Ilustração: Julia Coppa/NOVA ESCOLA

Promover uma Educação integral é o objetivo de professores e gestores de todo o país. Para isso, as competências gerais da BNCC devem nortear as práticas pedagógicas em todos os componentes curriculares e na Educação Infantil, perpassando os conteúdos propostos em cada uma das etapas do Ensino Básico. O documento, porém, não deve ser visto como uma cartilha de regras, pelo contrário: trata-se de uma bússola. É o que defende Anna Penido: “A primeira coisa é mergulhar neste universo das competências e entendê-las mais como uma bússola do que como um documento duro, frio e estanque, e poder fazer esse exercício de empatia com os estudantes.” Anna tem vasta experiência na área de Educação e atuou na fase de debates e de construção do texto final da Base.

Empatia é também a palavra de ordem para encarar 2021 que, com tamanha indefinição, promete ser tão desafiador quanto 2020. Um olhar individual e empático para com os estudantes pode ser a chave para que as dez competências possam ser desenvolvidas mesmo à distância. É importante, ainda, não esquecer da colaboração. “Vale muito a pena que os professores se articulem entre si, porque é um desafio que fica bem mais pesado se cada um tiver que reinventar a sua roda sozinho”, conclui a especialista. 

Anna falou a NOVA ESCOLA por telefone e deu uma verdadeira formação sobre as competências gerais. Aqui, você lerá alguns trechos da conversa.

NOVA ESCOLA: Como as competências gerais podem ajudar a planejar um ano difícil como 2021?

ANNA PENIDO: A primeira coisa é a gente mergulhar neste universo das competências e entendê-las mais como uma bússola do que como um documento duro, frio e estanque, e poder fazer esse exercício de empatia com os estudantes. É aí que será possível entender toda a sorte de desafios e expectativas que esse mundo tão incerto, tão ameaçador neste momento, oferece. Eles [os alunos] estão envolvidos numa série de ansiedades em relação ao presente e ao futuro.

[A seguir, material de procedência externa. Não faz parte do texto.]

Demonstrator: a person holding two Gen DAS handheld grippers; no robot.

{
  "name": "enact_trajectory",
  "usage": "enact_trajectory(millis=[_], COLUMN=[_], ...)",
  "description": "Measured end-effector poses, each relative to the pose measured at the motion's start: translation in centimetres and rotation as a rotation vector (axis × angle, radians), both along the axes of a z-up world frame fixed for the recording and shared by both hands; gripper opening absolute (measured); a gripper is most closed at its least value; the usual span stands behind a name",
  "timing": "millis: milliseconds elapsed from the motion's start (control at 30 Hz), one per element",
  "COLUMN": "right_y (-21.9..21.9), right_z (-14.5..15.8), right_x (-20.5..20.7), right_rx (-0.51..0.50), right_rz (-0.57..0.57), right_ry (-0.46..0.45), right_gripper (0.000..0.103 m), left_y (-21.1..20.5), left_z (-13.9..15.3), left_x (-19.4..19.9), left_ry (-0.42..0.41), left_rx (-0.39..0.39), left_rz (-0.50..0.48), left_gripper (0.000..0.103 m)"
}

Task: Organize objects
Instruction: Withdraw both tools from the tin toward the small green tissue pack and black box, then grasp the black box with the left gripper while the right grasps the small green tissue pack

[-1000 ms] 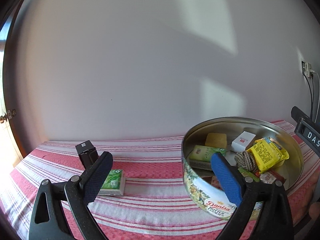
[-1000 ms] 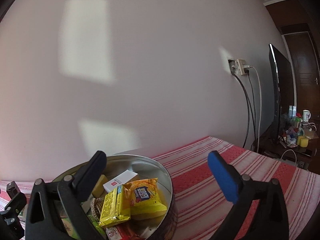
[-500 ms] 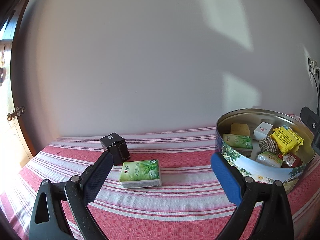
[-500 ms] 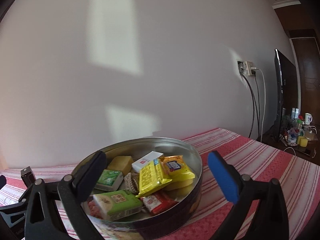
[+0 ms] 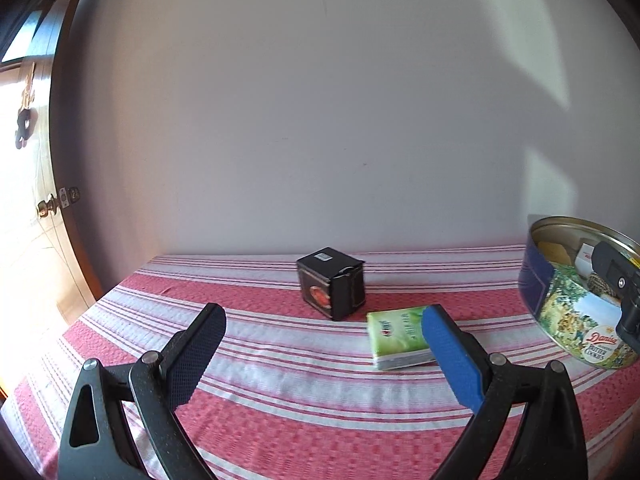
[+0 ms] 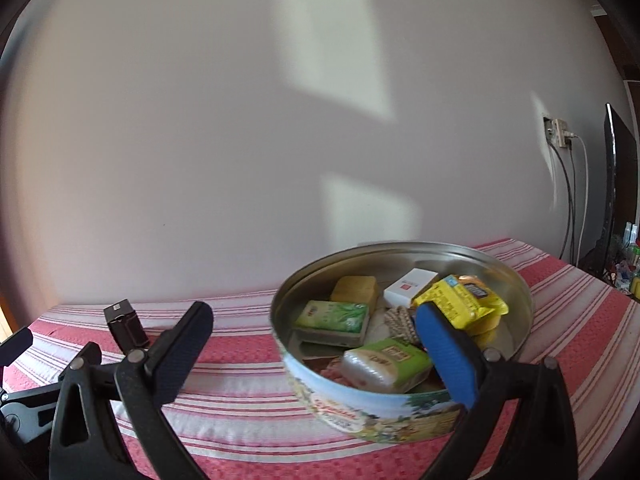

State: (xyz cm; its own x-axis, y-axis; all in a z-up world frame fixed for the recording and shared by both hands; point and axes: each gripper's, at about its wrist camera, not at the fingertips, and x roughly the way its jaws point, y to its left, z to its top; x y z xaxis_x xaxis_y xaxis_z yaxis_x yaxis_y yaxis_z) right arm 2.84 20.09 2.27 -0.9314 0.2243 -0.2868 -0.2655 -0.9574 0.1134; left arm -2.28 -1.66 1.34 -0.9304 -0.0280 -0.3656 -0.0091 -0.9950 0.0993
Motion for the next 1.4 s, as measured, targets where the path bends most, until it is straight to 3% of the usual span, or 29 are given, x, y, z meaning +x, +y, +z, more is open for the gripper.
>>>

E as competências gerais são elementos fundamentais para que os professores possam ter mais clareza, propósito e segurança para enfrentar tantos os desafios presentes quanto os que estão por vir.

Quando olhamos para as competências, percebemos que elas dialogam com autoconhecimento, criatividade, capacidade de argumentar, de entender as notícias, formar opinião. É uma série de competências que são importantíssimas para este momento da humanidade. Então é importante que os educadores tenham essa clareza.

Depois que os educadores dominam as competências gerais como bússola e não como regra, como eles podem trazer para a sua prática pedagógica o que estas propõem? Como elas devem chegar aos alunos para promover a educação integral?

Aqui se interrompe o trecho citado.